VISIONS Montana
- JUNE 28 - JULY 25 (4 WEEKS)
- AUGUST 2 - AUGUST 22 (3 WEEKS)
- TUITION: $5,050 (4 WKS.); $4,050 (3 WKS.)
- Northern Rockies
- Immersion in Blackfeet Indian culture
- Travel in Glacier National Park, Bob Marshall Wilderness
- Rock climbing, backpacking, horseback riding
- Pow wows, sweat lodges, western towns and sites
- 65 to 95 hours service credit
America's fourth largest state is home to less than one million people. Montana is vast prairies and range lands, golden grain fields and wildernesses abundant with timber, water, and wildlife. Spectacular sunsets are daily occurrences. Montana also is home to seven Plains Indian reservations, each a semi-sovereign nation with distinctive histories, traditions and lore. History, politics and prejudice still conspire against Native Americans. With few exceptions, reservations lack adequate housing, economic, health, and other social resources that most Americans take for granted. Indian tribes have the lowest median income of any racial group in the country and the highest percentage of population below the poverty line. [2003 U.S. Census Bureau report.] Unemployment on Montana reservations averages 64%.
VISIONS Montana is a window to the generosity, humor, and traditions that characterize Plains Indian life today. Our home base on the Blackfeet Reservation, which borders Glacier National Park and Canada, is a place of power and beauty. Our long-standing ties since 1991 create opportunities to learn about Plains Indian culture from the inside. Our project partners include the Blackfeet Head Start Program, the Piegan Institute Nizi Puh Wah Sin Immersion Schools and the Blackfeet Land Trust - a unique partnership between the Nature Conservancy and the Blackfeet Nation that is a model of land conservation for other tribes seeking to preserve their lands.
Projects have included playgrounds for schools and Head Start programs, softball fields and basketball courts, picnic pavilions, traditional dance arbors, renovations to community buildings and elders' homes, landscaping. You might do environmental work on wilderness lands and at the Land Trust ranch, help preparations for the annual pow wow.

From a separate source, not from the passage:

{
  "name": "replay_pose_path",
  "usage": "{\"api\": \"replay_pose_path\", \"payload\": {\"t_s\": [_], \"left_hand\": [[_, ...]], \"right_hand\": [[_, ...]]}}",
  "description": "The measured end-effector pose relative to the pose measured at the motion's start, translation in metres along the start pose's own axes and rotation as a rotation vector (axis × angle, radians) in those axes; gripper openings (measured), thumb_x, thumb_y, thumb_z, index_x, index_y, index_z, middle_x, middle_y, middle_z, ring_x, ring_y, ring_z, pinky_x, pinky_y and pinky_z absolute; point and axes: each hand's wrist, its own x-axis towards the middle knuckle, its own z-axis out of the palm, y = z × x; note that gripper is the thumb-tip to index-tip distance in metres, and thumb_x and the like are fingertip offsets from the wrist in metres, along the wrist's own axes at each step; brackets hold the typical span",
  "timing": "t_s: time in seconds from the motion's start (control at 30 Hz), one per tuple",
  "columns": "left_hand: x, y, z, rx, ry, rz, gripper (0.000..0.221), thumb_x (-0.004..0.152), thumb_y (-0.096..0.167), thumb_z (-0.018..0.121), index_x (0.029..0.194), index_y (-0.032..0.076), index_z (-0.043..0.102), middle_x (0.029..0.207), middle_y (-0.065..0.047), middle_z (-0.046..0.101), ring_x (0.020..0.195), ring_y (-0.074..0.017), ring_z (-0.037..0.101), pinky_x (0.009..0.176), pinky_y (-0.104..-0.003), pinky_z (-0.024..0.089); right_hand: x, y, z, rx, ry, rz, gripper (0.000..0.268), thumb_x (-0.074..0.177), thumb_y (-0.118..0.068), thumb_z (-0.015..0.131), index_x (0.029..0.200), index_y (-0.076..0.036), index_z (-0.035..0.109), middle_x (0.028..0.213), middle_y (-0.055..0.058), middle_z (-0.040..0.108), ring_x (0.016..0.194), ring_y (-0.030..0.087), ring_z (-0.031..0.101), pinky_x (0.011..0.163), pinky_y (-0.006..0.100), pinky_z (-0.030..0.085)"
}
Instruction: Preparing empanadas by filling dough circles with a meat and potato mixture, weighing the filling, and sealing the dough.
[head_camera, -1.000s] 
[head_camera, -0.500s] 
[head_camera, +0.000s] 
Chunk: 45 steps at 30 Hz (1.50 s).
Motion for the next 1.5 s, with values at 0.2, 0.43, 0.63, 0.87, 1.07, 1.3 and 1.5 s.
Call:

You will meet tribal historians, civic and spiritual leaders, storytellers, ranchers and naturalists. You will join in a sweat ceremony, possibly help build a sacred sun dance lodge and then witness the sun dance, learn traditional beading, share a meal of meat, berry pudding and fry bread with friends, take in a pow wow. Pow wows are annual summer events, intertribal gatherings when families make camp, renew connections, and celebrate with dancing in full regalia, drumming, stick games, shared stories and food.

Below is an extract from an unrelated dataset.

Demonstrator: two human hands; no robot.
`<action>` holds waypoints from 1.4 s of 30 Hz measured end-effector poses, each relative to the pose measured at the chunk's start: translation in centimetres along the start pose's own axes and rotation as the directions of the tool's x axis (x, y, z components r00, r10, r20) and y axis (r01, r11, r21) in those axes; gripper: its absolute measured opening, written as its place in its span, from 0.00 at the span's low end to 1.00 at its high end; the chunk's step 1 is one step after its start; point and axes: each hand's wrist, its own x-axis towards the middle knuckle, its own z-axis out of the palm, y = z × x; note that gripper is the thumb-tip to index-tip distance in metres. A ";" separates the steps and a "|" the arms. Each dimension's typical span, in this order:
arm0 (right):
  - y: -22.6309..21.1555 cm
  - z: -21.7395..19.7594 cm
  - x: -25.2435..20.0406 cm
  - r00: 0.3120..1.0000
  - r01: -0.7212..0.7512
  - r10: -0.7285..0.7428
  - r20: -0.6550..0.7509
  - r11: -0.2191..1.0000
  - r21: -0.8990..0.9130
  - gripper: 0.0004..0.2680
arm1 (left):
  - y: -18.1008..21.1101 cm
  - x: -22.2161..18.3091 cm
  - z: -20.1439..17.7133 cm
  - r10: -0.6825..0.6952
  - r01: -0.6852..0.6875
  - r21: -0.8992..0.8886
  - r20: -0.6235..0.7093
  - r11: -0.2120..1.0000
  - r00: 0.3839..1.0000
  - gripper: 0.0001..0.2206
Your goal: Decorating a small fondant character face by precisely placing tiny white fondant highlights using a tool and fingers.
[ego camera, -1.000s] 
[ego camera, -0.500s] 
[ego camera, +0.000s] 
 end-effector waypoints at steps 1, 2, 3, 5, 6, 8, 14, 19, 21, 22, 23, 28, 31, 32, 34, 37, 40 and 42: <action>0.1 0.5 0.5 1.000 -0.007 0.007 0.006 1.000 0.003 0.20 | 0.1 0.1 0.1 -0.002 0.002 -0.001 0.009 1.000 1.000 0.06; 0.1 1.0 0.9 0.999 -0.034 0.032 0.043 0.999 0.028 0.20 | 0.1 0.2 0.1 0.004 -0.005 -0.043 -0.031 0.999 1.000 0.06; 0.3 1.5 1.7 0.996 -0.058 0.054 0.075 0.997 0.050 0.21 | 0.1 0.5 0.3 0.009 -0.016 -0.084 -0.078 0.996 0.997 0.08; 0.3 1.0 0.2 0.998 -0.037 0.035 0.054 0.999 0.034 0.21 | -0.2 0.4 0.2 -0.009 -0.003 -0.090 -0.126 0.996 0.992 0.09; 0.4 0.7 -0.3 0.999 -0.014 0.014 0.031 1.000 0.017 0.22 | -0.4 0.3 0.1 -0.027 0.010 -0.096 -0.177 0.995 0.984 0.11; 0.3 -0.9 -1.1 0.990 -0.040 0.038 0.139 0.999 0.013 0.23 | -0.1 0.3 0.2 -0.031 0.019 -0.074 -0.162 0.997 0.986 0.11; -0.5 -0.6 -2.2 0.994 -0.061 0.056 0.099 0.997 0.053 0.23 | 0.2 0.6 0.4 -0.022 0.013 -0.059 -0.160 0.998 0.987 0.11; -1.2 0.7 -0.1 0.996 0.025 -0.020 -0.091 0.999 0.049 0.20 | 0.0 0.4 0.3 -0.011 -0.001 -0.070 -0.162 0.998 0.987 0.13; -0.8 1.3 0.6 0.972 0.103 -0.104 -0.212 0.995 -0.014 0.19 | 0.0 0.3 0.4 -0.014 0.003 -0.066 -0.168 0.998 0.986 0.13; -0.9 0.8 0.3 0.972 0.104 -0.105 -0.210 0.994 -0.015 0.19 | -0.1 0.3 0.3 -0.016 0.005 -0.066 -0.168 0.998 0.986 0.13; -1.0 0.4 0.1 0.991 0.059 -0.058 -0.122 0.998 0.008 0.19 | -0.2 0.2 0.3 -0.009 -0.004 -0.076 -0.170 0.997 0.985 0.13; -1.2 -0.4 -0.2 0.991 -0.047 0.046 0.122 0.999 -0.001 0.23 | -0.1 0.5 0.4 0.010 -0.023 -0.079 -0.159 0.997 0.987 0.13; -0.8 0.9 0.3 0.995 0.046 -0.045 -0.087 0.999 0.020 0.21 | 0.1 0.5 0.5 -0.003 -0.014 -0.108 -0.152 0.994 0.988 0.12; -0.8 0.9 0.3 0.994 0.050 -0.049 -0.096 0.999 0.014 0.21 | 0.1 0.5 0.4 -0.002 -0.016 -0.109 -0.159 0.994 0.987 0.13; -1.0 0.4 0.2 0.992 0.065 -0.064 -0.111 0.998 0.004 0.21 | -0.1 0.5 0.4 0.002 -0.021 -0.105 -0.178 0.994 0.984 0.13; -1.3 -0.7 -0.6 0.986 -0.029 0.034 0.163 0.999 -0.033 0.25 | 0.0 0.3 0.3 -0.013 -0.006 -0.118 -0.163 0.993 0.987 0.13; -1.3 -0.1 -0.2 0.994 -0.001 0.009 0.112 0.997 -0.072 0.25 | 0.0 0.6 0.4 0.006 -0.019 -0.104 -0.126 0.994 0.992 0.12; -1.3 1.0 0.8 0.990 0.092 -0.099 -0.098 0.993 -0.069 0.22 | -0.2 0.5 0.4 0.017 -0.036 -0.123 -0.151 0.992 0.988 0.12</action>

Weekends bring rock climbing, hiking, and backpacking in Glacier National Park, the Bob Marshall or Rocky Mountain Wildernesses. We ride horses and relax on the Crossguns family's ranch abutting Glacier Park. In the mountains with Tom Crawford we gather wood for his sweat lodge. We also leave the reservation to see a movie, attend a summer fair or perhaps a rodeo.